Judge Sherilyn Peace Garnett also sentenced Chavez to 300 hours of community service. As part of his plea agreement, Chavez admitted to selling ketamine to another physician Dr. Salvador Plasencia, 44, who in turn supplied the drug to Perry, though not the dose that ultimately killed the performer. Plasencia, who pleaded guilty to four counts of unlawful drug distribution, was sentenced earlier this month to 2 1/2 years behind bars.
He and Chavez were the first two of five people convicted in connection with Perry’s ketamine-induced death to be sent off to prison.
The three others scheduled to be sentenced in the coming weeks — Jasveen Sangha, 42, a drug dealer known as the “Ketamine Queen;” a go-between dealer Erik Fleming, 56; and Perry’s former personal assistant, Iwamasa, 60.
Sangha admitted to supplying the ketamine dose that killed Perry, and Iwamasa acknowledged injecting Perry with it. It was Iwamasa who later found Perry, aged 54, face down and lifeless, in the jacuzzi of his Los Angeles home on October 28, 2023.
An autopsy report concluded the actor died from the acute effects of ketamine,” which combined with other factors in causing him to lose consciousness and drown.
Perry had publicly acknowledged decades of substance abuse, including the years he starred as Chandler Bing on the hit 1990s NBC television series “Friends.”

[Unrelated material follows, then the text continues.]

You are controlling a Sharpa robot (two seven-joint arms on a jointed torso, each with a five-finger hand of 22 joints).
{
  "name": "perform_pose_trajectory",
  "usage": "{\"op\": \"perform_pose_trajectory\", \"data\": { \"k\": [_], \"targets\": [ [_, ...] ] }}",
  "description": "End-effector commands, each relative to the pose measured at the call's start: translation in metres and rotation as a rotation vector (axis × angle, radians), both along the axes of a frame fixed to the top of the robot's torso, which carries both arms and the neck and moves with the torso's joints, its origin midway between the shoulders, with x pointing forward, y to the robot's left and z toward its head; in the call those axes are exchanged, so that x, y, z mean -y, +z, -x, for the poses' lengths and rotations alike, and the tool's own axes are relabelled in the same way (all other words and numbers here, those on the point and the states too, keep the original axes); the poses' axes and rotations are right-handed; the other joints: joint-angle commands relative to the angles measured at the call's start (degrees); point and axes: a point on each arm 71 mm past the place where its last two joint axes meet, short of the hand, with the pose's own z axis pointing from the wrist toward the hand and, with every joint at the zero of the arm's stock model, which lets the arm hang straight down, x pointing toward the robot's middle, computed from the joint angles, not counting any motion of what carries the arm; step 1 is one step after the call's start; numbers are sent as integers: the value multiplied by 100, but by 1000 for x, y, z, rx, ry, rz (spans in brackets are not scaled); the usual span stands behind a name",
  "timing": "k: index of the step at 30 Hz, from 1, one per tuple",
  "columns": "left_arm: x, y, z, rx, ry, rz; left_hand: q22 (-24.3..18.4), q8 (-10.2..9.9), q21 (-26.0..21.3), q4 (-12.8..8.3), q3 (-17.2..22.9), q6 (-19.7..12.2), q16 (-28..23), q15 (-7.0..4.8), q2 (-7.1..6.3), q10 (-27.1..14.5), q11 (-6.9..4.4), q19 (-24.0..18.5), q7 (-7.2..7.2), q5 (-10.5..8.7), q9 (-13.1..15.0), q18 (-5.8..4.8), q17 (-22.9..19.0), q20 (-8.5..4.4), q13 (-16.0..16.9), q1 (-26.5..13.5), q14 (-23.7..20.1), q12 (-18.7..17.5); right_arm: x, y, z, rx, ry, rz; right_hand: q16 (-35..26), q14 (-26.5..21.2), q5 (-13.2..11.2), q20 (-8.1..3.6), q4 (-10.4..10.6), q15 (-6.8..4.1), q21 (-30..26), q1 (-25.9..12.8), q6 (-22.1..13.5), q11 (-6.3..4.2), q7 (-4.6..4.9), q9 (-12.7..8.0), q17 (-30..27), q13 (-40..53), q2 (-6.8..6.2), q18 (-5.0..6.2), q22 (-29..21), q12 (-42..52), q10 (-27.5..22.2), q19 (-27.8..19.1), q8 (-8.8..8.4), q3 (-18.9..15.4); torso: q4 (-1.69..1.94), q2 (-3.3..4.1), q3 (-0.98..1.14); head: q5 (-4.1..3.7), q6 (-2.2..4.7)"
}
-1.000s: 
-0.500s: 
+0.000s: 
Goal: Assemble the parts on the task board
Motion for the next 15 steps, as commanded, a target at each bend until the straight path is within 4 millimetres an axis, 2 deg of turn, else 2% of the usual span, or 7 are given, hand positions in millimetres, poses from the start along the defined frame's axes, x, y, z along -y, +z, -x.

According to federal law enforcement officials, Perry had been receiving ketamine infusions for treatment of depression and anxiety at a clinic where he became addicted to the drug.
When doctors there refused to increase his dosage, he turned to unscrupulous providers elsewhere willing to exploit Perry’s drug dependency as a way to make quick money, authorities said. Ketamine is a short-acting anesthetic with hallucinogenic properties that is sometimes prescribed to treat depression and other psychiatric disorders. It also has seen widespread abuse as an illicit party drug.